7

177 15 5
                                    

Propaganda. Factura de la empresa local de la luz que todavía no se ha adaptado al estilo e-mail. Anuncios de una autoescuela. Menú de un kebab del barrio de enfrente. Propaganda. Cierro el buzón con el puñado de papeles en mano mientras voy leyendo una de los folletos cuando una voz estridente me hace saltar en el sitio:

- Buenas tardes, señorita Calavia. – La perfecta melena caoba se mueve al son del saludo de la Señora Gutiérrez. Llama al ascensor con el dedo índice mostrando su, también, perfecta manicura francesa. – Me he enterado de que has vuelto. –modula la voz intentando tantear el terreno, seguro que con la intención de sonar empática. Sim embargo, me causa todo lo contrario.

- ¿Qué tal, Candela? – la tuteo cambiando el tono de la conversación – Veo que las noticias siguern corriendo por aquí. Hay cosas que no cambian con el tiempo.

Una sonrisa de dentadura perfecta asoma imperturbable en su rostro.

- Sí, supongo que no todo el mundo cambia a mejor. - El examen visual de arriba abajo que me encontré a través de sus ojos pardos, me da arcadas. – Por cierto, recuerda a tus padres que se acerca la próxima reunión de la comunidad. De todas formas, mandaré una circular. – Las puertas del ascensor se abrieron y con un hábil giro de cadera se adentra en él. – Hasta luego, Ana Julieta.

Respira, Anaju.

Inspira.

Expira.

No, para nada había echado de menos a la ególatra que tenían por presidenta de la comunidadbarravecina. Era tan sumamente estúpida que le evocaba el sentirse tan expuesta con ella. Le hacía florecer recuerdos donde el veneno que soltaba era acompañado de la infravaloración a quienes rodeaba. Pero había aprendido que no merecía ni una pizca de tiempo y odio.

Aun así, me permití mentar a parte del árbol genealógico el tiempo suficiente como para oír abrir la cancela, la que daba acceso al pequeño espacio comunitario adornado por buzones colgado a las paredes y un claro con un puñado de bancos.

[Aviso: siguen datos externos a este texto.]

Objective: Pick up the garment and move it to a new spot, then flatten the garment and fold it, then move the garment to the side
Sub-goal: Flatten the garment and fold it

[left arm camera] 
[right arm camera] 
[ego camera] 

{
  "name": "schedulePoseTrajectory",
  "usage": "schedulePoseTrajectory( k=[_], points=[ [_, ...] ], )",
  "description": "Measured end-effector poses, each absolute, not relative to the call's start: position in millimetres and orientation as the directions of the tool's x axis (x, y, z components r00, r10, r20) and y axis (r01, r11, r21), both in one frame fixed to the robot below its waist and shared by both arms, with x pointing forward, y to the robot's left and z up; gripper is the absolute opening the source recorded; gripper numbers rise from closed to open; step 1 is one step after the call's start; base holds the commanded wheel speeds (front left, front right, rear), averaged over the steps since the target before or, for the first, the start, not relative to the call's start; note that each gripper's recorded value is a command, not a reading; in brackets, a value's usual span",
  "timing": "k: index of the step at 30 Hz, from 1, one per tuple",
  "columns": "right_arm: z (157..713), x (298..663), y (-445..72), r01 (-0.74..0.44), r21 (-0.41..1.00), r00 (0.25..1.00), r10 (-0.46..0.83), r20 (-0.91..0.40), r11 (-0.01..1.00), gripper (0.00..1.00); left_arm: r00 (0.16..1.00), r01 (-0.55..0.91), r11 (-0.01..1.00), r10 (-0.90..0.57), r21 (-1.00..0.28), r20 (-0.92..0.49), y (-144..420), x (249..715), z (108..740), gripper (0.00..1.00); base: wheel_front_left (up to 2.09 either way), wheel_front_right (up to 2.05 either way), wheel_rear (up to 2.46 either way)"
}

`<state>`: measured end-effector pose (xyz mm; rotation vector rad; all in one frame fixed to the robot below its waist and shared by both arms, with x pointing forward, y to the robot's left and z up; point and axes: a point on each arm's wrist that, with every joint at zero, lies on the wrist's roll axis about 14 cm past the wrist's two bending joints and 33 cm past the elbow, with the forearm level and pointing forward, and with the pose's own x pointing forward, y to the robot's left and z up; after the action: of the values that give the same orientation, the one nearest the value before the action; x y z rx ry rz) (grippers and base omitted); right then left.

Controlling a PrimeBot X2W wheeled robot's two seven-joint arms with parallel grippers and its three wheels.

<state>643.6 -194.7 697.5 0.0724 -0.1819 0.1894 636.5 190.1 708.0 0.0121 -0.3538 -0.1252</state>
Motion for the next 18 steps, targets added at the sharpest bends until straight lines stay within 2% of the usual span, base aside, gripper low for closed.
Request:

Descubrir a la descendencia de la criatura del averno, con quien antes había compartido una agradable conversación, le hizo volver a sentir la empatía que aparecía cada vez que lo veía.

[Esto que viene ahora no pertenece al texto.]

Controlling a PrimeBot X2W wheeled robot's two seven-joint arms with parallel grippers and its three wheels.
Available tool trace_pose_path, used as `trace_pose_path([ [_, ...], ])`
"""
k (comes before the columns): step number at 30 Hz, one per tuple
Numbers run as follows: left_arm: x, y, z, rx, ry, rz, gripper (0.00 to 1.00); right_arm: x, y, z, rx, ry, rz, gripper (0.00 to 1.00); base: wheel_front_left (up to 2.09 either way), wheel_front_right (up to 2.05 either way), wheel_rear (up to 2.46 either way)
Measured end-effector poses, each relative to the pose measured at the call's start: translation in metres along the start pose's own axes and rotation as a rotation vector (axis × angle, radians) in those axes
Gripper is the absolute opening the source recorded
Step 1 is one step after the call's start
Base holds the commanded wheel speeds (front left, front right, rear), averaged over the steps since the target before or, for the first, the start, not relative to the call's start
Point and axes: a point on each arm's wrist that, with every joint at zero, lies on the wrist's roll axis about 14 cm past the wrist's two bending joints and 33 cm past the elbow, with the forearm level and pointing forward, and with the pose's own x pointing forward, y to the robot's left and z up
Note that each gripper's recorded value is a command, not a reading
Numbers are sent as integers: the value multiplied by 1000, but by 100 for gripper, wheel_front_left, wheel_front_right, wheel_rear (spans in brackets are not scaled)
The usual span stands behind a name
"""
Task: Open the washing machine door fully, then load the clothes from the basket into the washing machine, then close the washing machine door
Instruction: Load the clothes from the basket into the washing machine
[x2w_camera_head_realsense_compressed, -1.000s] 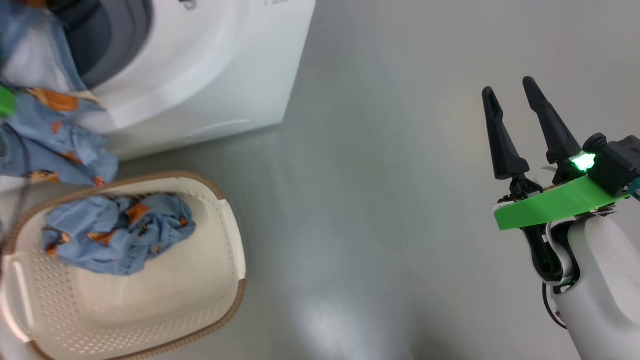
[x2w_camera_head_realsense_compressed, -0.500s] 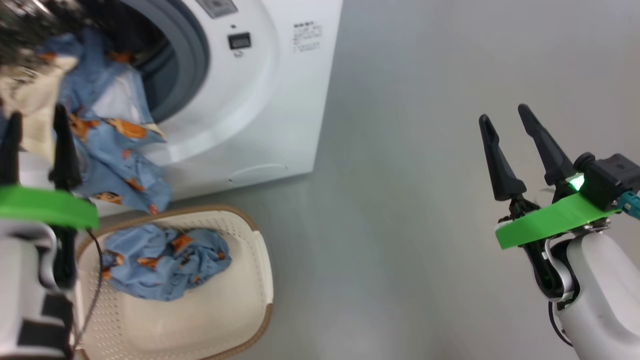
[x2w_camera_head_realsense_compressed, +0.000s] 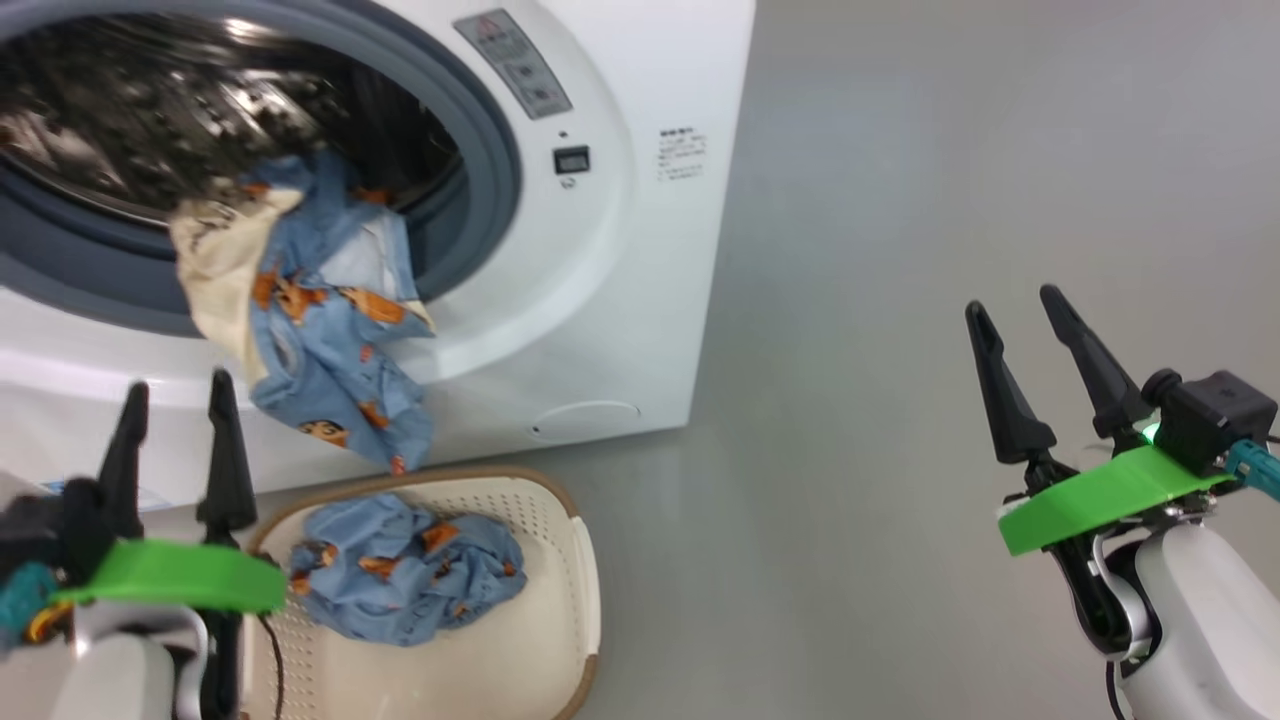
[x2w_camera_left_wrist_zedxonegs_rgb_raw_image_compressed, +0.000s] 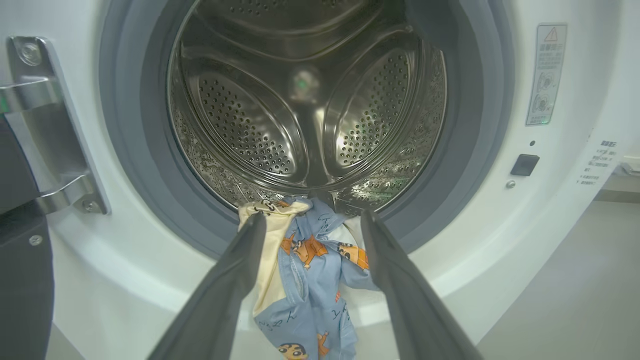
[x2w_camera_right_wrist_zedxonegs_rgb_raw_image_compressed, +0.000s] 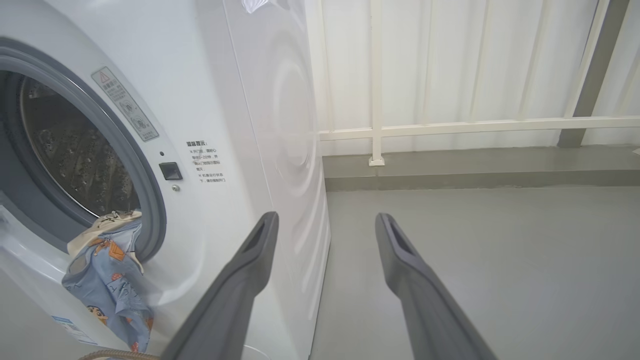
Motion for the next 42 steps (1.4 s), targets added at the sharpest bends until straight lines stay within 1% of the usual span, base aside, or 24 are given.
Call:
trace_pose_path([
  [7,-31,6,16,-2,-47,41,100,-8,10,8,9,-19,15,100,0,0,0],
  [15,-62,7,21,-29,-69,69,100,-21,17,12,16,-28,24,100,0,0,0],
  [26,-67,9,25,-35,-85,82,100,-19,20,14,15,-35,35,100,0,0,0],
  [42,-66,7,18,-45,-66,81,100,-18,20,11,14,-26,35,100,0,0,0],
])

Y también, lo de pensar que no todos los hijos se merecen a sus padres.

- Hola, Ana. – Sergio llevaba la mochila, entre sus brazos, con dificultad. En dos pasos me situé a su lado para ayudarle.

- ¿Qué llevas, un muerto a trocitos? – el niño le miro extrañado.

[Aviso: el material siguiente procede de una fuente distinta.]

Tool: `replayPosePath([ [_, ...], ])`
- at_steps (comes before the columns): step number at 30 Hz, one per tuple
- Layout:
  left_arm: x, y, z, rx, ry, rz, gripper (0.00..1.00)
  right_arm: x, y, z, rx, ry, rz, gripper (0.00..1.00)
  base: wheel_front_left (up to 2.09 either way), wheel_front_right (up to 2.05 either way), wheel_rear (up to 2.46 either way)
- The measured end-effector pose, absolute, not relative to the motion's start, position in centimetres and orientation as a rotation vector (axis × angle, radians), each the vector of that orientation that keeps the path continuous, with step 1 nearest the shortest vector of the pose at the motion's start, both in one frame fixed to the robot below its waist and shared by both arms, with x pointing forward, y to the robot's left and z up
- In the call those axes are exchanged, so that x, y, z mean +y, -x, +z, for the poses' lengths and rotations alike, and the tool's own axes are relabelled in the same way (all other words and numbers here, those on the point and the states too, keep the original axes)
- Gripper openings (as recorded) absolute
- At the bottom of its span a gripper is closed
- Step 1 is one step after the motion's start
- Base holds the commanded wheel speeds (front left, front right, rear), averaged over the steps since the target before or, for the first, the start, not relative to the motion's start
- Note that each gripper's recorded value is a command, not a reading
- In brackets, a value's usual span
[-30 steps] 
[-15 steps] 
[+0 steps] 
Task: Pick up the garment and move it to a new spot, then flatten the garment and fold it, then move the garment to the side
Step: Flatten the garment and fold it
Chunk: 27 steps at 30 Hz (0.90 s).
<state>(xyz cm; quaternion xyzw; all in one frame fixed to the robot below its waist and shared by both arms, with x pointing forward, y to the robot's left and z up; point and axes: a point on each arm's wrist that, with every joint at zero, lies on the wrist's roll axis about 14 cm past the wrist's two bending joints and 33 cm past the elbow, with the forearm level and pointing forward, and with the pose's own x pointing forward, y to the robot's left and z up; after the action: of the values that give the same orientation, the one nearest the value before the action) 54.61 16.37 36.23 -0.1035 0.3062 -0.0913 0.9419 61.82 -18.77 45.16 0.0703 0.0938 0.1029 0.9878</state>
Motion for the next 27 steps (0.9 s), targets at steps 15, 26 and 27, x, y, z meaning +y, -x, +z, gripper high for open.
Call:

- Más o menos. Llevo la comida para Bu. – acorto el nombre del gato que le había puesto Sergio haciendo referencia a unos de los personajes de Toy Story, Buzz Lightyear.

Todo este asunto se había vuelto, prácticamente, el tema principal de la conversación cada vez que estaban juntos. Sin mencionar al tercero en discordia, quien también se veía involucrado en dicho asunto.

- Pues llevas para alimentarlo todo un mes. ¿Todo esto lo has comprado tú solo? – Sergio la miro haciendo una mueca. Para que hago la pregunta si ya sabía la respuesta, pienso. – Vale, vale. Pero que sepas que, hace unos diez minutos que tu madre ha subido a tu casa.

Sergio se limita a suspirar pesadamente, dejar la mochila apoyada en una de las patas de banco y dejarse caer en el mismo. Se froto la cara, cansado.

- Sergio, ¿cuánto llevas así? – el niño siguió con un brazo apoyado en su frente, con los ojos cerrados, escuchándole.

- Algo más de una semana.

Había llegado el momento. La charla, no esa, esa que se la diera su madre. Pero siendo consiente que era una de las pocas personas que conocía la existencia de un nuevo inquilino en la casa de los Gutiérrez, pensó que había que hablarlo y mejor que ella que lo conocía desde que tenía uso de razón.